◆ Problem description: In the listing below, start your output at the line with "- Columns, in" and end it after the line with "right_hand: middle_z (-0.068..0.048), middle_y", copying every line exactly.

◆ Provided records:
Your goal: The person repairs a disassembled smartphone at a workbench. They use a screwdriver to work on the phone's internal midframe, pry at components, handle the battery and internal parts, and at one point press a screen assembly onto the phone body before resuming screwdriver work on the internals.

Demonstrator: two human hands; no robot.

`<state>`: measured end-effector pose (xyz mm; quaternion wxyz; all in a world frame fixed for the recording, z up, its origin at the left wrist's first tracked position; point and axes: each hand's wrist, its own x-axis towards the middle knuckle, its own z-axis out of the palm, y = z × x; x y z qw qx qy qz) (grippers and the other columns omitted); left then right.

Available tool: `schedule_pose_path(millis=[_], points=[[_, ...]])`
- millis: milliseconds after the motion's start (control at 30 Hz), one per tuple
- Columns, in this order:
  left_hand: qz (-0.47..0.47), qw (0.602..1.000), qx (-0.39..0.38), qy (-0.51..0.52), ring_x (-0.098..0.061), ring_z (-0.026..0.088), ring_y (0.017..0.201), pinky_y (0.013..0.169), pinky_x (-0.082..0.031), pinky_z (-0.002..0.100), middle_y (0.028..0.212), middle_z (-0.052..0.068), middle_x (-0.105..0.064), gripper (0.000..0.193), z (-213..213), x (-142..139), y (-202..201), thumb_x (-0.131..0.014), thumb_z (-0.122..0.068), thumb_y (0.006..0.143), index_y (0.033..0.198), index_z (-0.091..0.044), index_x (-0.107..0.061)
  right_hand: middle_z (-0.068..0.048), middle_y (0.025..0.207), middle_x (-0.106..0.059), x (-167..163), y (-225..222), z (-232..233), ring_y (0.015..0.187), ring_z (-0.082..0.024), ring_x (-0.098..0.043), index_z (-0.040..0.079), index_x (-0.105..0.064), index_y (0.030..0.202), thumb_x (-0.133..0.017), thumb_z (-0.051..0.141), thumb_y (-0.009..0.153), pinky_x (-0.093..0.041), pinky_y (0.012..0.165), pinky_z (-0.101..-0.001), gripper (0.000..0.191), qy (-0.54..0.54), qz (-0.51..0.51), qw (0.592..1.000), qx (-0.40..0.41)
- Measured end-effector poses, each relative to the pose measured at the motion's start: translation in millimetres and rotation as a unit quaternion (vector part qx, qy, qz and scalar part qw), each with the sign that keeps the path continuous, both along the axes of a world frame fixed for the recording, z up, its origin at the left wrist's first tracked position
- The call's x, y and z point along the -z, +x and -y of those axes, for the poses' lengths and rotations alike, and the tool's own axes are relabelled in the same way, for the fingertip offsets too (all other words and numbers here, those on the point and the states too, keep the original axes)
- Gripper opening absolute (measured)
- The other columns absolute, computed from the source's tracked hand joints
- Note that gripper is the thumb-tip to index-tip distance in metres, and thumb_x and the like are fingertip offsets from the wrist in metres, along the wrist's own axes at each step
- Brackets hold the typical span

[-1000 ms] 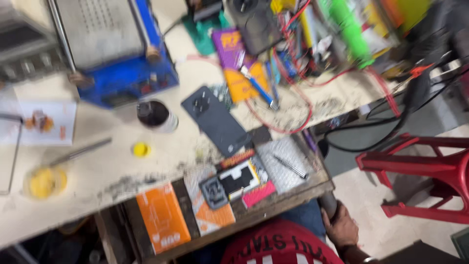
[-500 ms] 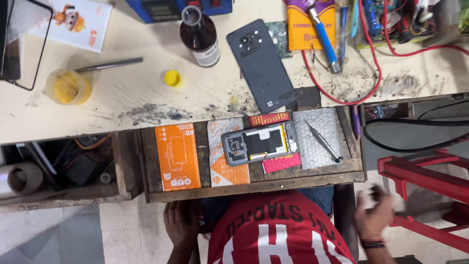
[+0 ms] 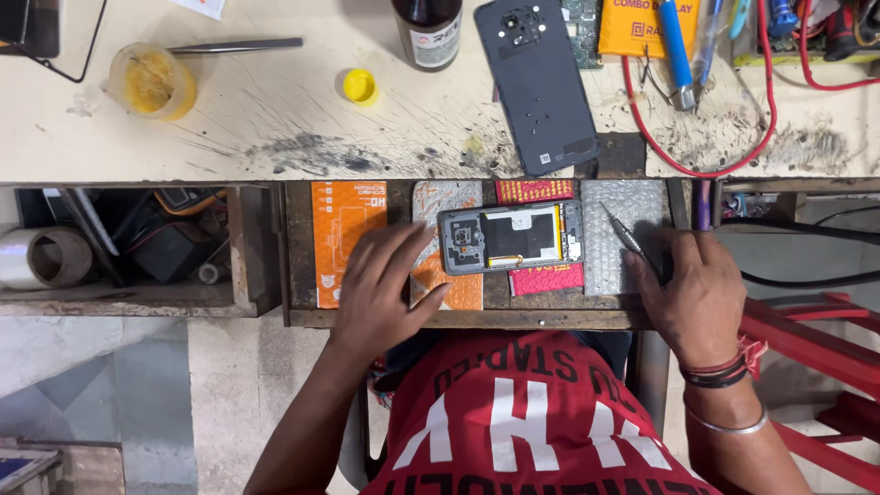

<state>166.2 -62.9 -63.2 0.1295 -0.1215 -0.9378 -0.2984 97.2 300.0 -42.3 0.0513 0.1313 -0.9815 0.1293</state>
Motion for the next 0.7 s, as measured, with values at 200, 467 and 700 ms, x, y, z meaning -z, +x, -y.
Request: schedule_pose_path(millis=[200, 467, 700], points=[[0.076, 0.997, 0.009, -0.011, -0.045, 0.034, 0.144, 0.123, -0.031, 0.052, 0.151, 0.018, -0.053, 0.093, -14.5, -3.6, -22.6, -0.086, -0.043, 0.077, 0.15, -0.002, -0.045, -0.016, 0.098, -0.065, 3.0, 1.1, -1.6, 0.09, -0.039, -0.064, 0.004, -0.067, 0.107, -0.076, 0.022, 0.099, -0.052, 0.082, -0.048, 0.021, 0.012, -0.005, 1.0, 0.01], [0.101, 0.995, -0.005, -0.001, -0.042, 0.033, 0.146, 0.122, -0.03, 0.052, 0.149, 0.016, -0.054, 0.094, -13.3, 1.2, -22.5, -0.087, -0.045, 0.075, 0.149, -0.004, -0.047, -0.009, 0.092, -0.073, -9.7, 18.7, -11.3, 0.076, -0.019, -0.067, 0.002, -0.072, 0.101, -0.087, 0.006, 0.1, -0.049, 0.068, -0.0277, 0.015, -0.205, 0.0, 0.978, 0.046], [0.116, 0.993, -0.013, 0.01, -0.042, 0.032, 0.145, 0.122, -0.03, 0.051, 0.15, 0.014, -0.055, 0.091, -13.6, 0.2, -22.8, -0.087, -0.043, 0.074, 0.148, -0.005, -0.049, -0.009, 0.097, -0.072, -7.8, 3.2, -0.3, 0.084, -0.013, -0.069, -0.002, -0.073, 0.101, -0.088, 0.003, 0.095, -0.052, 0.075, -0.0232, 0.017, -0.249, 0.007, 0.968, -0.002]])
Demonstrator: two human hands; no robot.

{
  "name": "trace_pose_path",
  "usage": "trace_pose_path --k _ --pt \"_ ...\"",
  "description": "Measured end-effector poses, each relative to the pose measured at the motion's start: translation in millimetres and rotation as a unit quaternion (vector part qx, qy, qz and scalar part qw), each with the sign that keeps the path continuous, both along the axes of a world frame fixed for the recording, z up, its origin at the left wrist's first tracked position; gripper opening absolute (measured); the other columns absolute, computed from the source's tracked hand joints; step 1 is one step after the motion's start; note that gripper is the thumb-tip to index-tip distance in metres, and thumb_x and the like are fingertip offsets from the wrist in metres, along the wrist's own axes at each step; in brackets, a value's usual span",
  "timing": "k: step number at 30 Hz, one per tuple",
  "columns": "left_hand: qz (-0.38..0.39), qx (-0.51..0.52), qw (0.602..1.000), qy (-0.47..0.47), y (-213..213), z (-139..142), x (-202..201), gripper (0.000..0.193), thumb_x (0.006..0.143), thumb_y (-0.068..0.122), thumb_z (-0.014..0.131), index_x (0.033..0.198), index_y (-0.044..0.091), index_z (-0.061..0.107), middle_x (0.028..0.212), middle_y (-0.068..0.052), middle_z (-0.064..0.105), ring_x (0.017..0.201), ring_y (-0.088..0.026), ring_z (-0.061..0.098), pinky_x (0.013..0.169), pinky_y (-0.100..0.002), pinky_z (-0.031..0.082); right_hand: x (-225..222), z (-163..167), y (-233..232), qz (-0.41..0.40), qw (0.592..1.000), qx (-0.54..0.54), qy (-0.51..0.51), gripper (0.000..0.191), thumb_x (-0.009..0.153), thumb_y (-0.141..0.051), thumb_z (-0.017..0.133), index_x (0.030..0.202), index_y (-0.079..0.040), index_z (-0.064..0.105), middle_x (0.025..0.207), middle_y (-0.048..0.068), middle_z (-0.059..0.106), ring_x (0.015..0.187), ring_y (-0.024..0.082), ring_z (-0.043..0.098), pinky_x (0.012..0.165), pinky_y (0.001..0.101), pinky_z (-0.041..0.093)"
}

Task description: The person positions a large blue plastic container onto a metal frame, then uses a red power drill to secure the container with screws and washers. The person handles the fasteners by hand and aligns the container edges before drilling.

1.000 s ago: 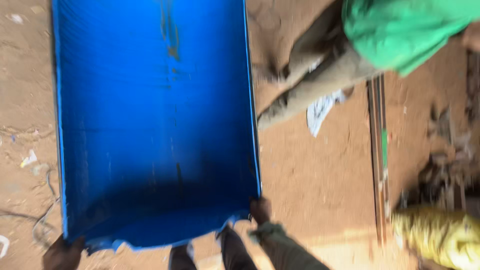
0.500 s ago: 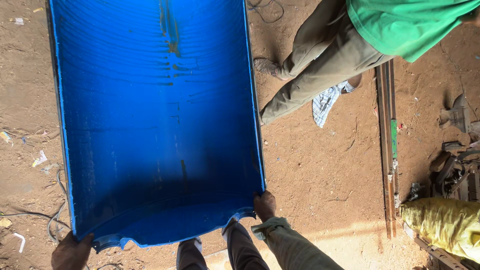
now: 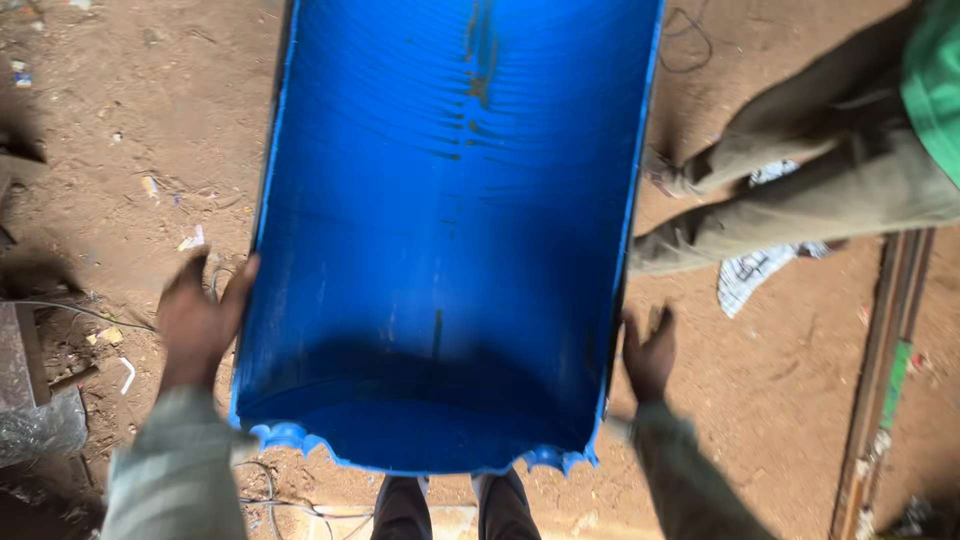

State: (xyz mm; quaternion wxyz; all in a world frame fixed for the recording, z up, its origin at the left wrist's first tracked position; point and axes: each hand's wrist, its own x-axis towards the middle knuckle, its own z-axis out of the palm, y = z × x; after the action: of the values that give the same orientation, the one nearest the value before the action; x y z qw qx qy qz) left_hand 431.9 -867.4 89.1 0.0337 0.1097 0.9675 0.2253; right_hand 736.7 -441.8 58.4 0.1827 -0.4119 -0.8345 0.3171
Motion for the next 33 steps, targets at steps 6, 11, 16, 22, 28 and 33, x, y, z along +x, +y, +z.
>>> trace_pose_path --k 6,11,16,22,28,33 --pt "0.030 -0.012 0.998 -0.049 130.7 3.9 -117.5 0.089 0.096 0.070 0.063 0.142 -0.006 0.049 0.119 -0.032 0.067 0.110 -0.049 0.063 0.093 -0.054 0.049 -193.7 22.0 54.6 -0.076 0.980 0.033 -0.180 0.099 0.094 -0.074 0.055 0.153 0.002 0.034 0.133 0.033 0.060 0.122 0.051 0.057 0.102 0.0562 0.044" --pt "0.055 -0.184 0.980 -0.052 174.7 -7.1 -155.5 0.072 0.102 0.064 0.055 0.123 -0.005 0.056 0.110 -0.030 0.067 0.102 -0.045 0.068 0.083 -0.055 0.054 -245.8 19.9 69.8 -0.164 0.929 -0.014 -0.331 0.076 0.099 -0.072 0.050 0.145 -0.011 0.052 0.127 0.027 0.068 0.121 0.047 0.063 0.102 0.0576 0.047" --pt "0.072 -0.176 0.974 -0.126 167.2 -28.1 -173.1 0.058 0.109 0.056 0.048 0.115 0.001 0.067 0.107 -0.027 0.072 0.101 -0.044 0.071 0.084 -0.055 0.055 -235.0 4.3 97.6 -0.087 0.962 -0.053 -0.254 0.074 0.087 -0.070 0.067 0.129 -0.008 0.067 0.119 0.026 0.070 0.113 0.042 0.066 0.095 0.0523 0.050" --pt "0.075 -0.191 0.971 -0.123 164.9 -48.3 -188.3 0.058 0.108 0.058 0.048 0.109 0.004 0.071 0.106 -0.026 0.073 0.100 -0.043 0.071 0.083 -0.055 0.055 -236.4 -28.4 125.1 -0.086 0.969 -0.079 -0.219 0.068 0.078 -0.060 0.076 0.120 -0.007 0.069 0.111 0.022 0.074 0.104 0.040 0.071 0.091 0.0501 0.052" --pt "0.070 -0.249 0.949 -0.182 168.9 -59.4 -196.9 0.059 0.112 0.056 0.044 0.111 0.003 0.069 0.099 -0.024 0.074 0.088 -0.039 0.075 0.074 -0.052 0.059 -229.5 -51.5 146.0 -0.102 0.962 -0.033 -0.252 0.048 0.091 -0.048 0.068 0.116 -0.006 0.071 0.106 0.027 0.073 0.102 0.047 0.069 0.090 0.0529 0.052" --pt "0.088 -0.235 0.950 -0.184 168.7 -67.3 -199.3 0.056 0.109 0.055 0.048 0.105 0.003 0.070 0.097 -0.023 0.073 0.087 -0.040 0.074 0.073 -0.053 0.058 -229.8 -56.8 150.6 -0.100 0.962 -0.040 -0.253 0.041 0.095 -0.043 0.064 0.109 -0.005 0.070 0.100 0.026 0.073 0.098 0.046 0.070 0.085 0.0542 0.053"
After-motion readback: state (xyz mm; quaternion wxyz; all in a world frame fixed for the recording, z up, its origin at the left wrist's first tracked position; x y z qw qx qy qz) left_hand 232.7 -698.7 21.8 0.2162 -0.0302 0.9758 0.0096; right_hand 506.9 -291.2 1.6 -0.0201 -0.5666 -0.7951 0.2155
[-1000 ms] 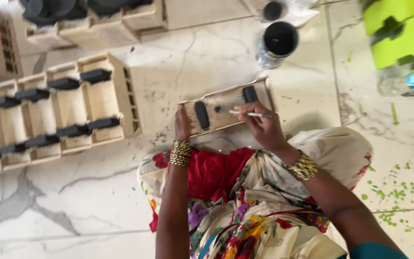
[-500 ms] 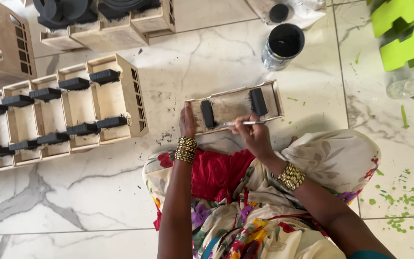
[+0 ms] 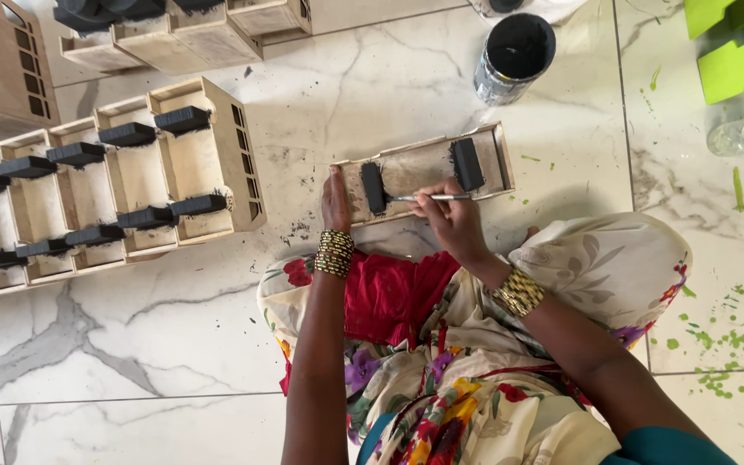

◆ Exercise output:
- Columns, in this order:
  left_hand: qz (-0.47..0.47), qw (0.602..1.000), qx (-0.39..0.38), qy (-0.51..0.52), ring_x (-0.098..0.061), ring_z (-0.026..0.088), ring_y (0.017..0.201), pinky_y (0.013..0.169), pinky_x (-0.082..0.031), pinky_z (-0.002..0.100), middle_y (0.028..0.212), middle_z (-0.052..0.068), middle_x (-0.105..0.064), gripper (0.000..0.193), z (-213..213), x (-142..139), y (-202..201), thumb_x (-0.131..0.014), thumb_z (-0.122..0.068), thumb_y (0.006..0.143), index_y (0.033..0.198), index_z (-0.091..0.044), index_x (-0.107..0.061)
  right_hand: middle_z (-0.068..0.048), middle_y (0.025..0.207), middle_x (-0.106..0.059), x (-167..163), y (-225..222), z (-232..233), ring_y (0.015..0.187), ring_z (-0.082..0.024), ring_x (-0.098..0.043), index_z (-0.040..0.079), index_x (-0.105..0.064), index_y (0.030..0.202), thumb_x (-0.133..0.017), thumb_z (-0.051..0.141), thumb_y (-0.009..0.153), pinky_x (-0.093..0.041), pinky_y (0.012..0.165), pinky_z (-0.101..-0.001), gripper (0.000..0.191), qy (-0.54..0.54), qz (-0.51..0.51), qw (0.592..1.000), qx (-0.40..0.41)

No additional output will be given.